• _Task item_: Across the entries below, how many lines include "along"? Give the number and nothing else.

(Dataset records)
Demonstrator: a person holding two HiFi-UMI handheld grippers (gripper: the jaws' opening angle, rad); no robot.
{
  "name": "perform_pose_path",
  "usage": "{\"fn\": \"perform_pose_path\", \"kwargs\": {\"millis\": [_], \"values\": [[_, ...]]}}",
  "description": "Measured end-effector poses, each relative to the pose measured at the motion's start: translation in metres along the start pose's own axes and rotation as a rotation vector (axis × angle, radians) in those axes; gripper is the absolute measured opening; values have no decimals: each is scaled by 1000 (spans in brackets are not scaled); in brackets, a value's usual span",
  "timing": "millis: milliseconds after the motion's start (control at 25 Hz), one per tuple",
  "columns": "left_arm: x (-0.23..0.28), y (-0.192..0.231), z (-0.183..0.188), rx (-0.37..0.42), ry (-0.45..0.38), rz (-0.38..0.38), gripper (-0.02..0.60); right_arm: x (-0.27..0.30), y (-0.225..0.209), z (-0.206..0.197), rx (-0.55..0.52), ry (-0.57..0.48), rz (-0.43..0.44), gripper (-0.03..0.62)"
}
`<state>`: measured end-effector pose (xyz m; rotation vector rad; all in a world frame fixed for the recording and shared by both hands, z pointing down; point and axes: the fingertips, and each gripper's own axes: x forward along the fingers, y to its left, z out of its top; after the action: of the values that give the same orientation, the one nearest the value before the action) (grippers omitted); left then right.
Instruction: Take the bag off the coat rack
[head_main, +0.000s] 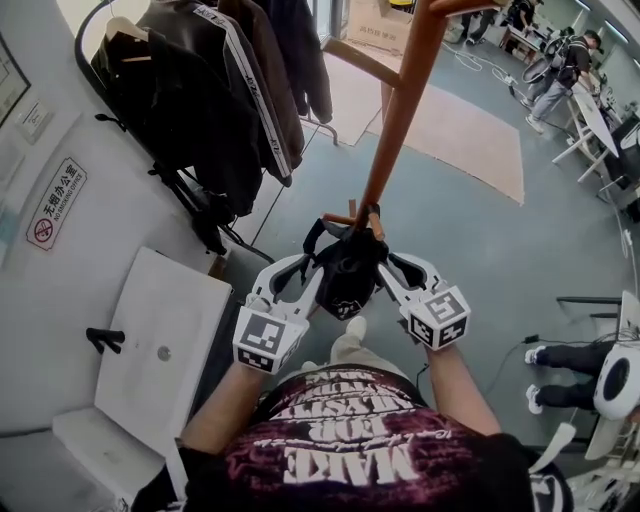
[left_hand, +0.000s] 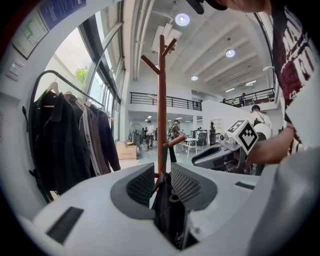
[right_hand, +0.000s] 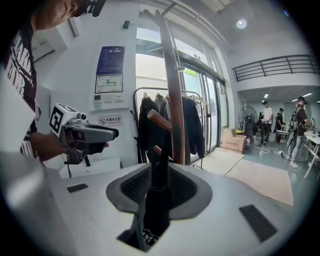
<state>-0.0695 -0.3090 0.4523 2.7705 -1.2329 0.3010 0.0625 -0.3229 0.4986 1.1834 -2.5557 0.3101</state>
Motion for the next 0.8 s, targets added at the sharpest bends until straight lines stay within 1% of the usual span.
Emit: {"fn": "perform_pose_path", "kwargs": {"millis": [160, 440, 800], "values": [[26, -2, 3, 14, 13, -14, 103, 11, -14, 2, 14, 1, 22, 107], [70, -10, -13, 21, 52, -48, 104, 31, -36, -6, 44, 23, 46, 110], [124, -17, -30, 71, 95, -50, 104, 57, -46, -9, 58, 31, 82, 110]]}}
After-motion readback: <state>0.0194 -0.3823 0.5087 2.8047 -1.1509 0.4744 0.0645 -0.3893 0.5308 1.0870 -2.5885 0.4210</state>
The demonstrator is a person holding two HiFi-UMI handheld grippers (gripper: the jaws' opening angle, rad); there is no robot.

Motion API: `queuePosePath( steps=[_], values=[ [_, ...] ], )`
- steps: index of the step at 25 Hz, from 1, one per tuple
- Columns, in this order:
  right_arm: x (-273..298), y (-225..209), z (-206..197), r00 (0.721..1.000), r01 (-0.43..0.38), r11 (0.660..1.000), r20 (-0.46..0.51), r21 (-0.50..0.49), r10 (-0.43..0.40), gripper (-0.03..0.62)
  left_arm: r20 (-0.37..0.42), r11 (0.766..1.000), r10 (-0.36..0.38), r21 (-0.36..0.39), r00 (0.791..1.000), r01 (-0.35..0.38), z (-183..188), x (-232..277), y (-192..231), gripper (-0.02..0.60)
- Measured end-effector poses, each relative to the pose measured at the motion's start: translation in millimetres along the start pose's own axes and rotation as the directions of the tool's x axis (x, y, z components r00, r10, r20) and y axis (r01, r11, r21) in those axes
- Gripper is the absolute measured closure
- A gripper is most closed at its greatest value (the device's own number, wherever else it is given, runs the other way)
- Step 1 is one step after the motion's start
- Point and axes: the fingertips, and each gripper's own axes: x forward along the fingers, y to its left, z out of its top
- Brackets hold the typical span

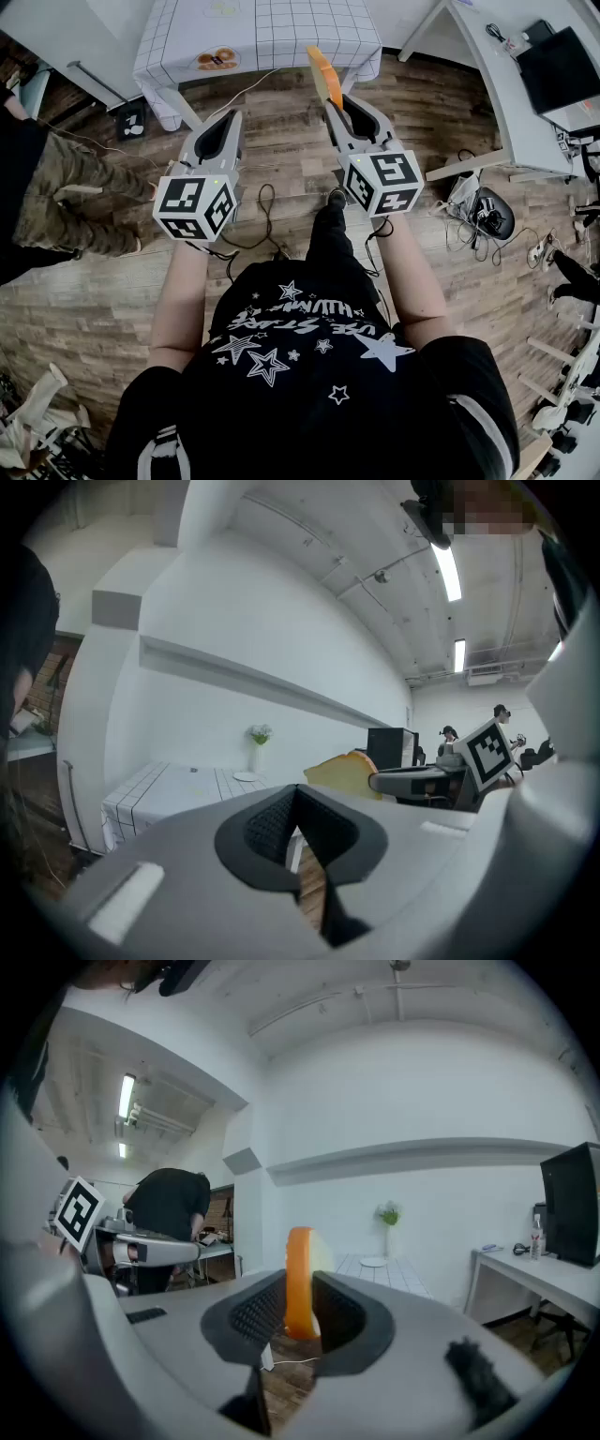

• _Answer_: 4